People eligible for an autumn Covid booster have been reassured they will “not get second-rate vaccines” as it emerged that more than half will miss out on the new dual-strain jab.
On Monday, the UK became the first country in the world to approve Moderna‘s bivalent vaccine, which targets both the original strain of the virus and the Omicron variant, but the country does not have enough doses to offer it to all.
Some 29 million people will be invited to come forward for a booster from September, including people aged over 50 and the clinically vulnerable, but it’s been reported that only 13 million doses of Moderna’s new jabs will be available this year.
The government is “quite confident” that it’ll be able to begin rolling out the bivalent jab “throughout the next few weeks”, according to vaccines minister Maggie Throup, while Professor Anthony Harnden, deputy chair of the Joint Committee on Vaccination and Immunisation (JCVI), said those eligible should not worry about what type of vaccine they will receive.
“The key point is that people need to get vaccinated rather than worrying too much about the type of vaccine that they’re receiving,” he told BBC Breakfast.
“These are all very good vaccines, which have proven efficacy against severe disease – that’s hospitalisation and death.
“The whole basis of the programme is to target those vulnerable people for a booster to keep their immunity topped up for protection against severe disease.
“So the message really is get vaccinated with your booster and don’t worry too much about the type of vaccine that you’re getting.
“But for simplicity’s sake, we’ll be trying to use one vaccine and we believe that this bivalent vaccine is potentially a very good vaccine and so we’ll be using that in the first instance.”
He said those eligible for the autumn booster programme “would not get second-rate vaccines”, adding: “They’re all very good vaccines.
“Both the Pfizer and Moderna original strain vaccines are available.
“There may well be other vaccines in the pipeline – Pfizer, I believe, are developing a bivalent vaccine which we’ll look at very carefully on JCVI if it’s approved.
“And of course, the government may order, or may have ordered, some more bivalent Moderna vaccines so that there’s going to be a suite of vaccines which are available to use.”
A number of vaccines are set to be used for the coming autumn programme, including the bivalent jab, the original Pfizer and Moderna shots, which have been safely administered to tens of millions of Britons throughout the pandemic, as well as the Novavax vaccine.
Moderna’s latest vaccine, named Spikevax, was approved by the UK medicines regulator (MHRA).
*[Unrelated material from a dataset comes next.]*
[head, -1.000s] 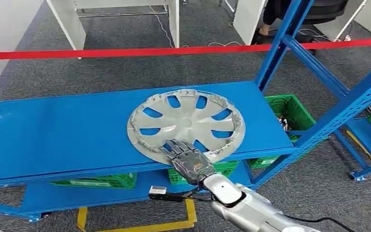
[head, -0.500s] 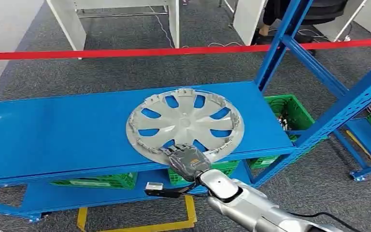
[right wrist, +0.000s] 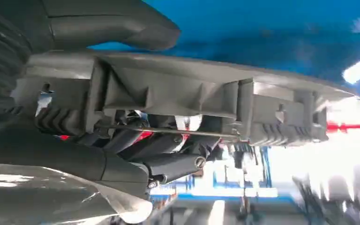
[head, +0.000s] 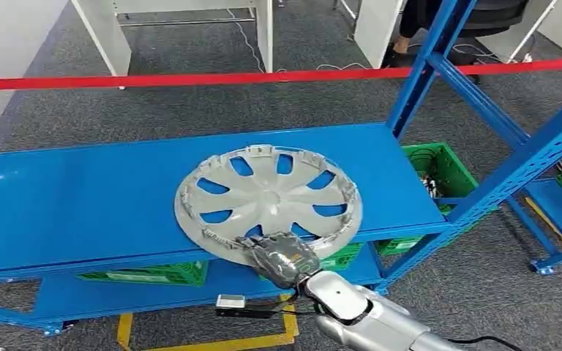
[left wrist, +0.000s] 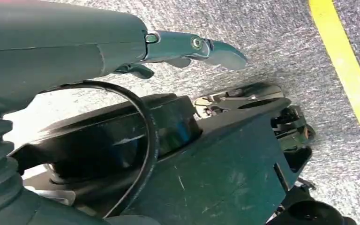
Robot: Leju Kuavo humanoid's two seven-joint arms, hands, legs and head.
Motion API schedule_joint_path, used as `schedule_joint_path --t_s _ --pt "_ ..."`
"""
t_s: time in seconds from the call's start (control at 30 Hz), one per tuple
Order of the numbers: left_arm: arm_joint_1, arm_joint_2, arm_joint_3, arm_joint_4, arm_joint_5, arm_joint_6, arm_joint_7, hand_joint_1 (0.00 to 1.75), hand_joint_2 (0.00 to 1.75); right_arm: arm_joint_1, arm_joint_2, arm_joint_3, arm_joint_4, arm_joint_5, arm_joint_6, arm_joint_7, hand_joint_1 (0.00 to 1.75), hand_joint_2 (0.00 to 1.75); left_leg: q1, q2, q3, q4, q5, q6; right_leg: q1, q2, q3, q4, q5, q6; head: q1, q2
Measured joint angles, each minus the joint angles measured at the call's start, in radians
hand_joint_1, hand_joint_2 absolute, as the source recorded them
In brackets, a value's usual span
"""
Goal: Take the parts from the cabinet and place them on the table.
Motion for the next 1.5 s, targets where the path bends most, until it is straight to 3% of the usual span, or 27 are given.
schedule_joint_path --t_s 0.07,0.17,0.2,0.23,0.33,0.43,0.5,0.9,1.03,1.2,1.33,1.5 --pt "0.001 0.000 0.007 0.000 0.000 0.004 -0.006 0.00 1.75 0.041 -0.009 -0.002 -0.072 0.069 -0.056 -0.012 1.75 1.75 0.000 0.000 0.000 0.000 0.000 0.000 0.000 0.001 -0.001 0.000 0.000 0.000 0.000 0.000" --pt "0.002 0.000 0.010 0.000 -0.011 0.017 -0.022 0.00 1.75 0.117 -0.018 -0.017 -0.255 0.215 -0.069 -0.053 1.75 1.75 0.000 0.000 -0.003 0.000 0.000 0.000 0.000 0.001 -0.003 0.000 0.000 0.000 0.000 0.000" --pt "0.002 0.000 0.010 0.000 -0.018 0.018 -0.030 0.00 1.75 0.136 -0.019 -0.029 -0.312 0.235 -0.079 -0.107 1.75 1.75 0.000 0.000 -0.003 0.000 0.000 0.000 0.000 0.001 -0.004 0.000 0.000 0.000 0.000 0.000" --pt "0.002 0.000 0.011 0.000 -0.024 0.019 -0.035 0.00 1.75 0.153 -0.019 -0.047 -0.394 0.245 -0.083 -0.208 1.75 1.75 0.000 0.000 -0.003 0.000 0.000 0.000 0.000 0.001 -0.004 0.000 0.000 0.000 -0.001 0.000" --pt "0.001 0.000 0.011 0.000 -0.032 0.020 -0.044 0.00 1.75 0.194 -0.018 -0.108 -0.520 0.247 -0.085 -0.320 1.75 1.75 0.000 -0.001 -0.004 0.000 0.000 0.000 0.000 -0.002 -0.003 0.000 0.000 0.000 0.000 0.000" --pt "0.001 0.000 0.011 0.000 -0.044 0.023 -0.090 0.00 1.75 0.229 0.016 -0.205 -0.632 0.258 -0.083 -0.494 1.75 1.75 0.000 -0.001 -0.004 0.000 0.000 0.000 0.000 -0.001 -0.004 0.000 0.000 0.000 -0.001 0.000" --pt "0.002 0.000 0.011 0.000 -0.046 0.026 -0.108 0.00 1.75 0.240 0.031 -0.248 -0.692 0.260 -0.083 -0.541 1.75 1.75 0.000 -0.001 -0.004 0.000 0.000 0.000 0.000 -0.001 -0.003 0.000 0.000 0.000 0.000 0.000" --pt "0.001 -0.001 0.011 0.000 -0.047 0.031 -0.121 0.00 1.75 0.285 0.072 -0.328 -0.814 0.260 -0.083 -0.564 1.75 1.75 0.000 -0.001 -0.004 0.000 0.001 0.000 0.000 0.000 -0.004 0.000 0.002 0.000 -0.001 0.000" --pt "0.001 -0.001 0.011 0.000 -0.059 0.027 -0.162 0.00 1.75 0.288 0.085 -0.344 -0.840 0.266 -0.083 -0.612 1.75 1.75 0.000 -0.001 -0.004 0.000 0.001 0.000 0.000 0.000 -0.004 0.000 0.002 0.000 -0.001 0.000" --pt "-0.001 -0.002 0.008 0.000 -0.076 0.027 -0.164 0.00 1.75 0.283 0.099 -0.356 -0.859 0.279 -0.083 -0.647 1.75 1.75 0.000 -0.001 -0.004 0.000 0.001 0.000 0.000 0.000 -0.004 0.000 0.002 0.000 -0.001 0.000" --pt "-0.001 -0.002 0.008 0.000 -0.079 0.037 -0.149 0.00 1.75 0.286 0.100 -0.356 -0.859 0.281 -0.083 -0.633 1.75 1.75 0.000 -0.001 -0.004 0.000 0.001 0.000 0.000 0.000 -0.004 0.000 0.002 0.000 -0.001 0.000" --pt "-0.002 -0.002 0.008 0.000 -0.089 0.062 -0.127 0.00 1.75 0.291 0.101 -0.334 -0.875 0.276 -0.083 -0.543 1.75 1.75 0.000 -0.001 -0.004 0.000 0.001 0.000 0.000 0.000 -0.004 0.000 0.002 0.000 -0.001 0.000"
Its decision was based on clinical trial data that showed the booster triggered “a strong immune response” against both Omicron and the original virus that emerged in Wuhan in 2019, it said.
In June, Moderna said trial data showed that when given as a fourth dose, the variant-adapted shot raised virus-neutralising antibodies eight-fold against Omicron.
The MHRA also cited an exploratory analysis in which the vaccine was found to generate a good immune response against the dominant Omicron offshoots BA.4 and BA.5. No serious safety concerns were identified with the new formulation, the agency added.
Earlier this summer, healths official announced that all people aged 50 and over are to be offered a Covid-19 booster and flu jab.
Roughly 29 million Britons will be eligible, with over-75s and the most vulnerable expected to start receiving their doses from September, according to the UK Health Security Agency.
Under guidance outlined by the JCVI, all frontline health and social care workers will be offered another booster jab, as will those aged 5 to 49 who are deemed clinically at-risk, including pregnant women, and household contacts of people with compromised immune systems.
For people aged 75 and over, this will be their fifth Covid jab, having already received a spring booster. For the over-50s, it will be the fourth dose.
The JCVI has said it will review the use of any additional vaccines which are redesigned to target multiple forms of the Covid virus.
NHS England is set to confirm details on how and when eligible people can access the autumn booster vaccine in due course.